Theoretical and experimental studies of water complexes of p- and o-aminobenzoic acid.

We report studies of supersonically cooled water complexes of p- and o-aminobenzoic acid with one or two water molecules using two-color resonantly enhanced multiphoton ionization (REMPI) spectroscopy. Density functional theory calculations are carried out to identify structural minima of water complexes in the ground state. According to the calculation, water molecules are bound to both the C=O and -OH groups to form a cyclic hydrogen-bond network in the most stable isomer. Vibrational frequency calculations for the first electronically excited state of the most stable isomer agree well with the experimental observation.

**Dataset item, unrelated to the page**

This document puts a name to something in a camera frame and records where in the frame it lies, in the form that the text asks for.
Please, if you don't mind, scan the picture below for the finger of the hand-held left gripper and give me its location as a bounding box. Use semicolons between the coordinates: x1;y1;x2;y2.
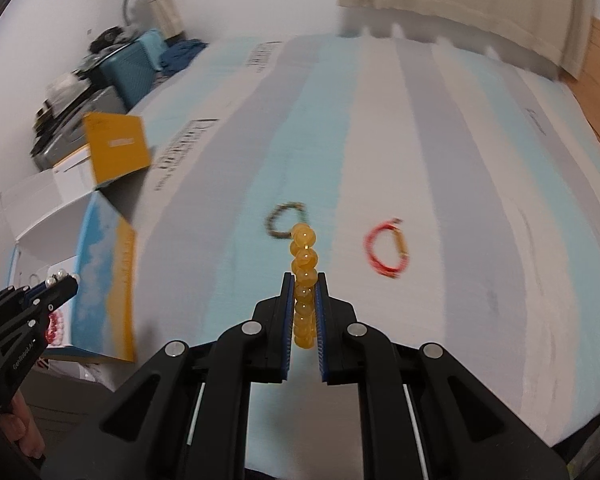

On the basis of this agreement, we believe that only one isomer exists in our molecular beam. The frequency shifts of a few normal modes caused by the water molecules further confirm the site of water addition. A surprising observation is that, for OABA(H2O)n complexes, abundant intermolecular vibrational modes are clearly observable in the REMPI spectra, while for PABA(H2O)n complexes, these modes are conspicuously missing. A red shift in the transition energy is observed for OABA(H2O)1, while blue shifts are observed for the rest of the complexes. This difference alludes to the relative stabilities of the water complexes of the two aminobenzoic acids in both the ground and excited electronic states. These observations will be discussed in comparison with those from the meta isomer.